▶ **GOAL OF THE EXERCISE**
Pick out every line in the data below that holds "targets".

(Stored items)
-*-

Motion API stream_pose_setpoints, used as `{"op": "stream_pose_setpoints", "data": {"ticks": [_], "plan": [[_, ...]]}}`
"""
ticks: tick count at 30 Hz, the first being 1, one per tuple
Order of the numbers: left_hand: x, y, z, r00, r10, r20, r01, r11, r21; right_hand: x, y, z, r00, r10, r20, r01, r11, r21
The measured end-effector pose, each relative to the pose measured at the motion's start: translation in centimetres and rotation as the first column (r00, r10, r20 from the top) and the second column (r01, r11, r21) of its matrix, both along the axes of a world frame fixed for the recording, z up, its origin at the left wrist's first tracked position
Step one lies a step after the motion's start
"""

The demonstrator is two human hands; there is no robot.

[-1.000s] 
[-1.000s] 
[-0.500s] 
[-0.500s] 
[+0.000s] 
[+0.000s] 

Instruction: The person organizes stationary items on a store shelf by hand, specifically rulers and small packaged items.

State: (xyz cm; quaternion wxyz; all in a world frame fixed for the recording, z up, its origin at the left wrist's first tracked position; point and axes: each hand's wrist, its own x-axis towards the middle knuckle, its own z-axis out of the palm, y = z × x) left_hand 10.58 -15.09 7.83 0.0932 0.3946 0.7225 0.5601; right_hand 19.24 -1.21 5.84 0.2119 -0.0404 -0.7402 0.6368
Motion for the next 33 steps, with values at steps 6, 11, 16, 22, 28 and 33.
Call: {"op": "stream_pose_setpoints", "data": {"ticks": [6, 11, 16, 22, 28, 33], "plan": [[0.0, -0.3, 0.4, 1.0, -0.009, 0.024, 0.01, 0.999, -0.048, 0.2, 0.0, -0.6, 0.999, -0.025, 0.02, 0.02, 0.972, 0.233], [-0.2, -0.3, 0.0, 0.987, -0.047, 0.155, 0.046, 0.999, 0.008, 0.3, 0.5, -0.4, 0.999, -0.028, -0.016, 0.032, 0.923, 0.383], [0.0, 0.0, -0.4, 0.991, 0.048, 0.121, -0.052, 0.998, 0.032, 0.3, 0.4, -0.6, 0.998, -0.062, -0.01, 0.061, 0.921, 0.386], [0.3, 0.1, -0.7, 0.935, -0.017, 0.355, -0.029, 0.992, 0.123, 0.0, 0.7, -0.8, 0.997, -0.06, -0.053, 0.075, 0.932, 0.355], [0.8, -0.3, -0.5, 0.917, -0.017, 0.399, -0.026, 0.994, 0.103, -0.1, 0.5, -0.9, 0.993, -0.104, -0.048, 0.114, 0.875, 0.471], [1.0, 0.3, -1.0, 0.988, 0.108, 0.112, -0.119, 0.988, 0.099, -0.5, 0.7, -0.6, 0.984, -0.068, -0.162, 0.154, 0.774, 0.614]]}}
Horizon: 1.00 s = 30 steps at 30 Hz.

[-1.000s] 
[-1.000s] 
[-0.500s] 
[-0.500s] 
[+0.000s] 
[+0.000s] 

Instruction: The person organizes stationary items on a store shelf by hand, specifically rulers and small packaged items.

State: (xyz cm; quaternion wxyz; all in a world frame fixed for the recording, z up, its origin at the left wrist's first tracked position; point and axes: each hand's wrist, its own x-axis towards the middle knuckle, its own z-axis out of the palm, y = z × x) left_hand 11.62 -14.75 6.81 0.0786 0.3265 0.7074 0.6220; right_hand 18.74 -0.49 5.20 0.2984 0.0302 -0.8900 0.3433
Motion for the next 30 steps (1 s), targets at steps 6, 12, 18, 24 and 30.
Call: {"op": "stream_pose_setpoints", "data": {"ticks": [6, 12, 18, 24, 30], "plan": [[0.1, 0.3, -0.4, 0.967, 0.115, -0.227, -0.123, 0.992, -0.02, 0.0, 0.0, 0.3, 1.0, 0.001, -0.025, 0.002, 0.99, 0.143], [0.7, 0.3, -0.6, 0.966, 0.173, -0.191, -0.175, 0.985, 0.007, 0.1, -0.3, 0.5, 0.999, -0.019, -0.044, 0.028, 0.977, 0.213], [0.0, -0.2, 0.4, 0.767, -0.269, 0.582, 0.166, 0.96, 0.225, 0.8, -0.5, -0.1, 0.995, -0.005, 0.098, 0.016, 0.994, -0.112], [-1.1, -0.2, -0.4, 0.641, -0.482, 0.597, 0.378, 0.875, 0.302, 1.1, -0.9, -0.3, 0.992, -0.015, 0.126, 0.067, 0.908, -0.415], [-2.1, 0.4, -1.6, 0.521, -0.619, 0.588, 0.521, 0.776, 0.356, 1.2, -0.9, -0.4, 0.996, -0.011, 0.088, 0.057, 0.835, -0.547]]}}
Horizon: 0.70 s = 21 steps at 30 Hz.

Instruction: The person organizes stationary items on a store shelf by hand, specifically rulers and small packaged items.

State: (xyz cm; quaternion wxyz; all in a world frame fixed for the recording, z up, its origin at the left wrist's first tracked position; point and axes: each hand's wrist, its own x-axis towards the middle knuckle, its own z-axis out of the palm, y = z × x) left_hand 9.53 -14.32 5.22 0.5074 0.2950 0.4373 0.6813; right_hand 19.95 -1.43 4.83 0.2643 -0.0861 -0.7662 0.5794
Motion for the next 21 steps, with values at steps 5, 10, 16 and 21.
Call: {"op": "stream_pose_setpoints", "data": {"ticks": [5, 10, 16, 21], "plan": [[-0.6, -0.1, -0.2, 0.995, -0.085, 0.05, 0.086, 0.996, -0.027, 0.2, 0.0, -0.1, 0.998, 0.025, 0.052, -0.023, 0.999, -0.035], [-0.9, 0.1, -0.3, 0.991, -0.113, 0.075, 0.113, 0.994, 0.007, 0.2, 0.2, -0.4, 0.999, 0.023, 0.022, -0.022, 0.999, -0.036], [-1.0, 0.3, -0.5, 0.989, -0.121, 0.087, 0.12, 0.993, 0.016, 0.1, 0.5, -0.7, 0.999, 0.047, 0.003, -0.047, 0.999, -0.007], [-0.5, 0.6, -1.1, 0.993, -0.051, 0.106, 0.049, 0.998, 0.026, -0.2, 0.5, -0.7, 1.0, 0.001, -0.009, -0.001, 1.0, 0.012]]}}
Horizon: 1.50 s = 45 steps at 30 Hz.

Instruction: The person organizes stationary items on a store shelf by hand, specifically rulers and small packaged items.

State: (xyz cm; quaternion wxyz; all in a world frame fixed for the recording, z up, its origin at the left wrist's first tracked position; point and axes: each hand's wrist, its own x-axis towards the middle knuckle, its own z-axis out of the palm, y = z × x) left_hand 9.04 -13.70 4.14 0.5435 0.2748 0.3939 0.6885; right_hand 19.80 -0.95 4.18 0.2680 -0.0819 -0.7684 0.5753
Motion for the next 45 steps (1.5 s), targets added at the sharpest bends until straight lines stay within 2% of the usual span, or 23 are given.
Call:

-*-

▶ **THE ANSWER**
Motion for the next 30 steps (1 s), targets at steps 6, 12, 18, 24 and 30.
Motion for the next 45 steps (1.5 s), targets added at the sharpest bends until straight lines stay within 2% of the usual span, or 23 are given.

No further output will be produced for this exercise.